→ **TASK GOAL**
Every line of the data below should be printed exactly.

______

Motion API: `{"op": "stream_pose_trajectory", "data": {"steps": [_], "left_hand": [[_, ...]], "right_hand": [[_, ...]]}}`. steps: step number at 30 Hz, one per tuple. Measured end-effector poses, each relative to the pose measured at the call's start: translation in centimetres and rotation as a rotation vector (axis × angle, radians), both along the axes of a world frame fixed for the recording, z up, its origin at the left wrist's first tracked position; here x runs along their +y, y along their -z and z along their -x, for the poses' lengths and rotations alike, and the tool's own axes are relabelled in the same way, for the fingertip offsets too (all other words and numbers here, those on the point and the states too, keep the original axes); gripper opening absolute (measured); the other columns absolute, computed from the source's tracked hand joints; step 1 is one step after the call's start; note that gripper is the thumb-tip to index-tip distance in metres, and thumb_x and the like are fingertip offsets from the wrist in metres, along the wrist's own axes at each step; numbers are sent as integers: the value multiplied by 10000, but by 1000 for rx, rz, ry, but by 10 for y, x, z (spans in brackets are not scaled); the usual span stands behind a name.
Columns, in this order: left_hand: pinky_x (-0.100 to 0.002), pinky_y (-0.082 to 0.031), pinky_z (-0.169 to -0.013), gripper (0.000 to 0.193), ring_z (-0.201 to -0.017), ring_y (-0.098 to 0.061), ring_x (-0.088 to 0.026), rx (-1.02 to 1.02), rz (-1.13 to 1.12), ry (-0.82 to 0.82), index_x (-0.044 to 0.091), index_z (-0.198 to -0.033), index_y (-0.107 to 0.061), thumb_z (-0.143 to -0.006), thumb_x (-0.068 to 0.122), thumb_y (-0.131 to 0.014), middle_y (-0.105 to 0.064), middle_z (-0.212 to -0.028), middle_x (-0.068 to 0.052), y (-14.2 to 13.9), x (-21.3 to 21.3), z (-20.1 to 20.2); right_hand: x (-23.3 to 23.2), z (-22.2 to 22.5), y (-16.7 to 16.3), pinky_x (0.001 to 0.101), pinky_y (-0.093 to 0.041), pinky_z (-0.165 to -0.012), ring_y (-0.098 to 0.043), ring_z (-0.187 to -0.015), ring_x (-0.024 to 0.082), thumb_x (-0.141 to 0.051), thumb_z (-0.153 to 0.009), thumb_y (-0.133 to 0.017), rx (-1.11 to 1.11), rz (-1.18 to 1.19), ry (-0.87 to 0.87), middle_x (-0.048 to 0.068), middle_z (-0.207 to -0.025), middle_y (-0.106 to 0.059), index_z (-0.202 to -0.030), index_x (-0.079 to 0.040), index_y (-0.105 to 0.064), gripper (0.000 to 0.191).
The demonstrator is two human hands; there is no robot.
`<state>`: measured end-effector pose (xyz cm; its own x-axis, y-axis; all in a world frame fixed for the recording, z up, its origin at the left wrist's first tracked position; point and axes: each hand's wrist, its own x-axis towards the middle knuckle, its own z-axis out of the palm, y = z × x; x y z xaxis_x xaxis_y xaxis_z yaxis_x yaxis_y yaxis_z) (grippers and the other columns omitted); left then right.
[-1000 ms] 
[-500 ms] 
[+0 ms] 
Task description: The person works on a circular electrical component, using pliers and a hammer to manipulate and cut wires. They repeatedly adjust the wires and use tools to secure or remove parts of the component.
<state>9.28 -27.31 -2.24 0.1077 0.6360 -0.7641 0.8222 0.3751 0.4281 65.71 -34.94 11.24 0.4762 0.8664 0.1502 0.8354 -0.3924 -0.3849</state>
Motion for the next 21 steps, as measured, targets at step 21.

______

→ **ANSWER**
Motion API: `{"op": "stream_pose_trajectory", "data": {"steps": [_], "left_hand": [[_, ...]], "right_hand": [[_, ...]]}}`. steps: step number at 30 Hz, one per tuple. Measured end-effector poses, each relative to the pose measured at the call's start: translation in centimetres and rotation as a rotation vector (axis × angle, radians), both along the axes of a world frame fixed for the recording, z up, its origin at the left wrist's first tracked position; here x runs along their +y, y along their -z and z along their -x, for the poses' lengths and rotations alike, and the tool's own axes are relabelled in the same way, for the fingertip offsets too (all other words and numbers here, those on the point and the states too, keep the original axes); gripper opening absolute (measured); the other columns absolute, computed from the source's tracked hand joints; step 1 is one step after the call's start; note that gripper is the thumb-tip to index-tip distance in metres, and thumb_x and the like are fingertip offsets from the wrist in metres, along the wrist's own axes at each step; numbers are sent as integers: the value multiplied by 10000, but by 1000 for rx, rz, ry, but by 10 for y, x, z (spans in brackets are not scaled); the usual span stands behind a name.
Columns, in this order: left_hand: pinky_x (-0.100 to 0.002), pinky_y (-0.082 to 0.031), pinky_z (-0.169 to -0.013), gripper (0.000 to 0.193), ring_z (-0.201 to -0.017), ring_y (-0.098 to 0.061), ring_x (-0.088 to 0.026), rx (-1.02 to 1.02), rz (-1.13 to 1.12), ry (-0.82 to 0.82), index_x (-0.044 to 0.091), index_z (-0.198 to -0.033), index_y (-0.107 to 0.061), thumb_z (-0.143 to -0.006), thumb_x (-0.068 to 0.122), thumb_y (-0.131 to 0.014), middle_y (-0.105 to 0.064), middle_z (-0.212 to -0.028), middle_x (-0.068 to 0.052), y (-14.2 to 13.9), x (-21.3 to 21.3), z (-20.1 to 20.2); right_hand: x (-23.3 to 23.2), z (-22.2 to 22.5), y (-16.7 to 16.3), pinky_x (0.001 to 0.101), pinky_y (-0.093 to 0.041), pinky_z (-0.165 to -0.012), ring_y (-0.098 to 0.043), ring_z (-0.187 to -0.015), ring_x (-0.024 to 0.082), thumb_x (-0.141 to 0.051), thumb_z (-0.153 to 0.009), thumb_y (-0.133 to 0.017), rx (-1.11 to 1.11), rz (-1.18 to 1.19), ry (-0.87 to 0.87), middle_x (-0.048 to 0.068), middle_z (-0.207 to -0.025), middle_y (-0.106 to 0.059), index_z (-0.202 to -0.030), index_x (-0.079 to 0.040), index_y (-0.105 to 0.064), gripper (0.000 to 0.191).
The demonstrator is two human hands; there is no robot.
`<state>`: measured end-effector pose (xyz cm; its own x-axis, y-axis; all in a world frame fixed for the recording, z up, its origin at the left wrist's first tracked position; point and axes: each hand's wrist, its own x-axis towards the middle knuckle, its own z-axis out of the palm, y = z × x; x y z xaxis_x xaxis_y xaxis_z yaxis_x yaxis_y yaxis_z) (grippers and the other columns omitted); left then right.
[-1000 ms] 
[-500 ms] 
[+0 ms] 
Task description: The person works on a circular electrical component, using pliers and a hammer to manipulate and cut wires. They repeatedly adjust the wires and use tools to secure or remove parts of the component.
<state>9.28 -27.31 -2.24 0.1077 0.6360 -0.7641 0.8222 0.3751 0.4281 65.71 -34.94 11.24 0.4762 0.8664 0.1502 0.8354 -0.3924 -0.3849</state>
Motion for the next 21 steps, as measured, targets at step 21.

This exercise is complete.